Hafta sonu gerçekleşen seçimde çıkan netice Tarhan'ın koltuğunu sağlamlaştırdı, Eminağaoğlu çizgisinin elini iyice zayıflattı. Yalnızca seçim sonucuna bakarak bu hükmü vermiyorum. Genel kurul sırasında yapılan karşılıklı eleştiriler ayrışmanın kesin hatlarını ortaya koydu. Hâkimler ve Savcılar Yüksek Kurulu seçimlerinde yaşanan başarısızlık üzerine olağanüstü toplantı kararı alınmıştı. Konuşmalara da başarısızlığın muhasebesinin yansıması normaldi. Son güne kadar gölge başkan gibi davranan Ömer Bey'in kendini kenara çekerek mevcut yönetimi eleştirmesi doğru bir davranış değildi. Emine Hanım'ın bu sözlere cevabı biraz sert oldu: "Biz referandum sürecinde hiç tatil yapmadan çalıştık. Mücadelemizi sürdürdük. Bu süreçte pasif kaldığımız yönündeki iddiaları kabul etmiyorum. Kişisel hırsları, ilke kisvesi arkasına saklamaya çalışanlar ile iyi niyetle, samimiyetle, emekle çalışanları bazı hataları olsa da onarmaya çalışanları, ortak akla, ekip çalışmasına saygıyı, YARSAV'ın kurumsallaştırılmasına çalışanları ayırt etmemeye de, YARSAV'ı geleceğe taşımaya da muktedirsiniz." Ömer Bey'in kendisine sahip çıkılmadığı yönündeki eleştirilerine cevap ise "Sayın Eminağaoğlu'na da medya önünde konuşma hakkı verdik." şeklindeydi. Eski Başkan Eminağaoğlu'nun, kurucular arasında yer alan Yargıtay Başkanı'nın birliğin kapatılmasını istediğini iddia etmesi ilginç bir anekdottu.

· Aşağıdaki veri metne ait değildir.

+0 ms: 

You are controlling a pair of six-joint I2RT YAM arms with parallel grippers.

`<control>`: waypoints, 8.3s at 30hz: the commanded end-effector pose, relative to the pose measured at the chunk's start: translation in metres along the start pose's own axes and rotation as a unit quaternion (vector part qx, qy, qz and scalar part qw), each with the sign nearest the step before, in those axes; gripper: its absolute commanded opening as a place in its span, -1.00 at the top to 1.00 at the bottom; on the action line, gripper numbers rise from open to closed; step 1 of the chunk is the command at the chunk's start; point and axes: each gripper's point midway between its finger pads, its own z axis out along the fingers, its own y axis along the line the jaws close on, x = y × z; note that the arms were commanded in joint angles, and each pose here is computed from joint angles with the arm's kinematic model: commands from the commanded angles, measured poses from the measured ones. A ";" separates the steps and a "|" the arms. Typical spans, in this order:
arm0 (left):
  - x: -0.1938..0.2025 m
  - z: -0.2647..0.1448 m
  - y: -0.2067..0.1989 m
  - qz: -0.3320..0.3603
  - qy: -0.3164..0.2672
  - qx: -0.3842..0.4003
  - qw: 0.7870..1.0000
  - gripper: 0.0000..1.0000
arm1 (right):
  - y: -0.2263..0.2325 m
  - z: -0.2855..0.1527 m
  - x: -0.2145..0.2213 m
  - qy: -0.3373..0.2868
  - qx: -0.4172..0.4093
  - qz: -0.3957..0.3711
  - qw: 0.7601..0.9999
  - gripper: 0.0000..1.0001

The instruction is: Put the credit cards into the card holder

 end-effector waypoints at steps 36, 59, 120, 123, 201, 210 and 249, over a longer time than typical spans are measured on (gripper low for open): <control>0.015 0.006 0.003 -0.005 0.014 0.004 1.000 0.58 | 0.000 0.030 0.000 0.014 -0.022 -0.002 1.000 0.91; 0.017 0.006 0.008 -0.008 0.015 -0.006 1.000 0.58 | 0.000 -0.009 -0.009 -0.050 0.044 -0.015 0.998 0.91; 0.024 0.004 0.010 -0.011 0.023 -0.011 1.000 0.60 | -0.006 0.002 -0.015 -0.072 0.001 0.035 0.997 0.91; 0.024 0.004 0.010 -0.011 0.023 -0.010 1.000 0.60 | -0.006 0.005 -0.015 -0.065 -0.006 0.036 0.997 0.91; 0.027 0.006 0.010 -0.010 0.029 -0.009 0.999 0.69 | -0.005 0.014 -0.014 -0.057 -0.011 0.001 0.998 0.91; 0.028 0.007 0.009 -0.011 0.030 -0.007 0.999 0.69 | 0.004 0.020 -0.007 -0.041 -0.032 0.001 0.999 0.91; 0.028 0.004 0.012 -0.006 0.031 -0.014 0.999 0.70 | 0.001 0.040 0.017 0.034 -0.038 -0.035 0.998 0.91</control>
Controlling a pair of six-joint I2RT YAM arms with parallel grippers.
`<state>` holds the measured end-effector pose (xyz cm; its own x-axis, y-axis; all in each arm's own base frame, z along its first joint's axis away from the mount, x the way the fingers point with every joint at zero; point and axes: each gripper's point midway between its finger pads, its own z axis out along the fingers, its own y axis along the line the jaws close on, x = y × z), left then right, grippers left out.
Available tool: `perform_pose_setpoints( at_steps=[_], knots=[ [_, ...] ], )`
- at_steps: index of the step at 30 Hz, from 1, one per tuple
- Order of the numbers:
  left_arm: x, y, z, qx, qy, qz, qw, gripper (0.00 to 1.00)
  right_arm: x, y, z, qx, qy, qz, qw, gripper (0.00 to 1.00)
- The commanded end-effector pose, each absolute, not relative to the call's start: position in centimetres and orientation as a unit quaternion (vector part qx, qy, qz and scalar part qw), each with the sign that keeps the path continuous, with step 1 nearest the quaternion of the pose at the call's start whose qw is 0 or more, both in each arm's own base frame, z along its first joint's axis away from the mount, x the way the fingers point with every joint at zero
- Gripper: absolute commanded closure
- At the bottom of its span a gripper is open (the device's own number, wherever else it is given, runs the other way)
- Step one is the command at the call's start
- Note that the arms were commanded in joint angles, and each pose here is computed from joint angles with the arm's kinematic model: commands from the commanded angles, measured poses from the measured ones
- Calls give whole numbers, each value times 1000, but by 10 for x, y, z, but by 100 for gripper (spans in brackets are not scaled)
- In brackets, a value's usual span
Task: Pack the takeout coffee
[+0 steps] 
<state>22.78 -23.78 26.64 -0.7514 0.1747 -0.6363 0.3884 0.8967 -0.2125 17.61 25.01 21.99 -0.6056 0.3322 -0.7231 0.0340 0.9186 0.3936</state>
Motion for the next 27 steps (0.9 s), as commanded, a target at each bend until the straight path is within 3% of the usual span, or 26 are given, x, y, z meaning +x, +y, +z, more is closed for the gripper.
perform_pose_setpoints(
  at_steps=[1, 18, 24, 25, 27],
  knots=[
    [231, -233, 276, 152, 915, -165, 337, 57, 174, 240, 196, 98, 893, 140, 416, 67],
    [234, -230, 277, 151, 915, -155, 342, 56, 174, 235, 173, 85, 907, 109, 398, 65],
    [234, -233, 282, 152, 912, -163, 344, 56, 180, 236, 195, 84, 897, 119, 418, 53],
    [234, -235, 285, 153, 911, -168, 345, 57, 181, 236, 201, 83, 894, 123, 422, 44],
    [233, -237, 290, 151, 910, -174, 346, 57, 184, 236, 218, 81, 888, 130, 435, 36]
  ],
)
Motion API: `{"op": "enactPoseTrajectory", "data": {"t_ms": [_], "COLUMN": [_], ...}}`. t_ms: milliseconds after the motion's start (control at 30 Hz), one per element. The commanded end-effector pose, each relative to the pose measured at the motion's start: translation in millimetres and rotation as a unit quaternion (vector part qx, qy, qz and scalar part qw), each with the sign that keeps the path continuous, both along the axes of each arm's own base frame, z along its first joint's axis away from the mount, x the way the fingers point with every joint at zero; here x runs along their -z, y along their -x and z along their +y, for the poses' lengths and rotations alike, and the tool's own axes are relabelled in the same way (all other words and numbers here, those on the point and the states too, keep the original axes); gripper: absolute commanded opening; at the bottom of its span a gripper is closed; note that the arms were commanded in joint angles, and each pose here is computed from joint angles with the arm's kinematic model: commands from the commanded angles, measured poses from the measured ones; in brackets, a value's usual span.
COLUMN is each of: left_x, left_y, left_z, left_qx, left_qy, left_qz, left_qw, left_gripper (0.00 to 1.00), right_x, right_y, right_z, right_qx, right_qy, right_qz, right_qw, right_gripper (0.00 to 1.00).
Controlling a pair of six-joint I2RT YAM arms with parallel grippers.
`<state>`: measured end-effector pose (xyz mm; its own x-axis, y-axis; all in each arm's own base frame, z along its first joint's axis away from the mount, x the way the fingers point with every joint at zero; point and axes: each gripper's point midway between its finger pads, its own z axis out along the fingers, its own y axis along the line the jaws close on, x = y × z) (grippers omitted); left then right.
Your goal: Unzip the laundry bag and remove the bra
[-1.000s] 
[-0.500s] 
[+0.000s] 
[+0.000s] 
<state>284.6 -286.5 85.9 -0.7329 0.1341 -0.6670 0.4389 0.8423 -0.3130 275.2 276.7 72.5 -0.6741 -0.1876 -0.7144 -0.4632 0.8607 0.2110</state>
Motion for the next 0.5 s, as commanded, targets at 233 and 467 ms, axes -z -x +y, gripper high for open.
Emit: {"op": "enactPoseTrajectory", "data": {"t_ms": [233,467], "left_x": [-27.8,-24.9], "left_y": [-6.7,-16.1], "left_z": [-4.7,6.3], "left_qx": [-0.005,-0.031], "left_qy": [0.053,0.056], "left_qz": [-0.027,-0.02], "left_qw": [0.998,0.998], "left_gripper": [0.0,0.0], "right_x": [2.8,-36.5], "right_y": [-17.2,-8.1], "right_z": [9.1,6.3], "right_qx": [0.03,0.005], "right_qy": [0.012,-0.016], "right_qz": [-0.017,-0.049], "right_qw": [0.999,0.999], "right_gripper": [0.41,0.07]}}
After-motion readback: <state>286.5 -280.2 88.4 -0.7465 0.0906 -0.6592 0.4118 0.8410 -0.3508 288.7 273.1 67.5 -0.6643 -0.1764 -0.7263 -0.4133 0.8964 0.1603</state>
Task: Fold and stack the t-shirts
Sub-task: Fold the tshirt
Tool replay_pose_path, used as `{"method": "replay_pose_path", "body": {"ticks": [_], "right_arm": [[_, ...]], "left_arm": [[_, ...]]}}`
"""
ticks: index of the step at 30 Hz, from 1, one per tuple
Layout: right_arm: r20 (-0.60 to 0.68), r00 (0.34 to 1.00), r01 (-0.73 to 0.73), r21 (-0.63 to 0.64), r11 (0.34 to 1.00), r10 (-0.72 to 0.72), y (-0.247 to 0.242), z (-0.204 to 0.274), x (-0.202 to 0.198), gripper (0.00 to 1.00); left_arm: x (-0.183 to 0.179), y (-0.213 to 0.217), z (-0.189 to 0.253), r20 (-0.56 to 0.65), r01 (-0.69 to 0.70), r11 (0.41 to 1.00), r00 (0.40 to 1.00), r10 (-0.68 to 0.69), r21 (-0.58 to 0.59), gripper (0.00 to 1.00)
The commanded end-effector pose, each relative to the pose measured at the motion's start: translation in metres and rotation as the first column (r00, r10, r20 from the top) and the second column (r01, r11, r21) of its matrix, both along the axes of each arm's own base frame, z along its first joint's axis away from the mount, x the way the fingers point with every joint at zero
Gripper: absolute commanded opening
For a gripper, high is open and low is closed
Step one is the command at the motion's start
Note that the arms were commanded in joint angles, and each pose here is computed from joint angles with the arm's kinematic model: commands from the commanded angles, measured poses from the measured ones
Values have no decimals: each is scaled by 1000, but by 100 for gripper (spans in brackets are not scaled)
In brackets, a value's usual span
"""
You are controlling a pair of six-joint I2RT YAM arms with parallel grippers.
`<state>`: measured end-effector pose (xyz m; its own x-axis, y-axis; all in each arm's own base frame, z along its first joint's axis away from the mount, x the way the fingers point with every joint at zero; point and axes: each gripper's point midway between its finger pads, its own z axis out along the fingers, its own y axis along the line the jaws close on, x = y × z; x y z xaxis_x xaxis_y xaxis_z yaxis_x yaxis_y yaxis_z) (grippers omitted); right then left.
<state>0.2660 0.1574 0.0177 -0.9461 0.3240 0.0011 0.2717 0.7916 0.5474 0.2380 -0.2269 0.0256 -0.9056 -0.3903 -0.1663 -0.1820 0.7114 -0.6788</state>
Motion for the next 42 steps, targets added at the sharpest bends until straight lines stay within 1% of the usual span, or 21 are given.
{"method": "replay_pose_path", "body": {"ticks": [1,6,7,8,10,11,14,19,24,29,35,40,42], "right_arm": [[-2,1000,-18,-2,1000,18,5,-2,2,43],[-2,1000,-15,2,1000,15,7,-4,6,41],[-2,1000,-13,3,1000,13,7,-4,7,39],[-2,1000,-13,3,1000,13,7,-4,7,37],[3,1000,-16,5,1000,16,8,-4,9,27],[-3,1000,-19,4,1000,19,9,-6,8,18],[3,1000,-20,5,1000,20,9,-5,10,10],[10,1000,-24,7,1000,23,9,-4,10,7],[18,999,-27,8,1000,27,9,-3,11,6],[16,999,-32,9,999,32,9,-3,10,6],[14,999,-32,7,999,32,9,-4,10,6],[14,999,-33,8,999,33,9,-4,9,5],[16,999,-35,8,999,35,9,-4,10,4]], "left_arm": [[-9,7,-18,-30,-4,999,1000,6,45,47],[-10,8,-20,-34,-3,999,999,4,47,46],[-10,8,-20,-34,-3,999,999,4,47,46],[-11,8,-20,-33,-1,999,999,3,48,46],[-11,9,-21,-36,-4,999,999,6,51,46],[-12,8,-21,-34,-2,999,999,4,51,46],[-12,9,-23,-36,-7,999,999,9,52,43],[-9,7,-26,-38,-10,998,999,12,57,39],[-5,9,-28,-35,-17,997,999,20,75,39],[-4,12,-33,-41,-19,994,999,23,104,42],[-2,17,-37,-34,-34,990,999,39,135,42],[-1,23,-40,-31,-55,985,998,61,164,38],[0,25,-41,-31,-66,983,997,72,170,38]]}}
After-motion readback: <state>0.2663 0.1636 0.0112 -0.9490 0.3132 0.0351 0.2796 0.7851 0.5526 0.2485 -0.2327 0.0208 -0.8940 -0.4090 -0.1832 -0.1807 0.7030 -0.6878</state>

İktidarını pekiştirmiş ve emanetçi konumundan kurtulmuş Başkan Tarhan'ın önünde iki yol var. Birlik yargı camiasının ortak sesi haline gelebilirse güçlenir. Sadece üyelerinin değil, bütün yargıç ve savcıların savunuculuğunu yaparsa büyüyebilir. Eski dönem, YARSAV'ı sesini duyurabileceği bir kürsüden ibaret gördü. HSYK'nın seçimle işbaşına gelmesi yasalaşınca, katılımcılığın ve tabana yayılmanın önemi anlaşıldı. Seçimlerdeki başarısızlık eleştirilerine karşı 'emekliler ve yüksek yargıçlar çıktığında zaten 750 üyemiz kalıyor' savunması bir anlamda haklı. Birliğin dar bir zümrenin elinde kalması adına kapanan kapılar, kaybedilen seçim olarak geri döndü. Yüksek yargıç ağırlığı da büyük kitlenin yeterince söz hakkı bulamamasına yol açıyordu. YARSAV'ın siyasi muhalefeti terk edip hukuk temelli muhalefet yapmaktan başka seçeneği yok. Daha doğrusu kendini muhalefet kıskacına hapsetmesi yanlış. Doğru yapılanları destekleme cesareti de gösterilmeli. Muhalefet ise bir hukuk kurumu ağzıyla yapılmalı. İkinci yol için Emine Hanım'ın fazla bir şey yapmasına gerek yok. Bugüne kadar olanlar sürdürüldüğünde YARSAV küçülüp marjinalleşen ve zamanla kaybolan bir kurum haline dönüşecek. Kısacası Tarhan, birliğin gerçek kurucu başkanı olabilir veya mezar kazıcısına dönüşebilir.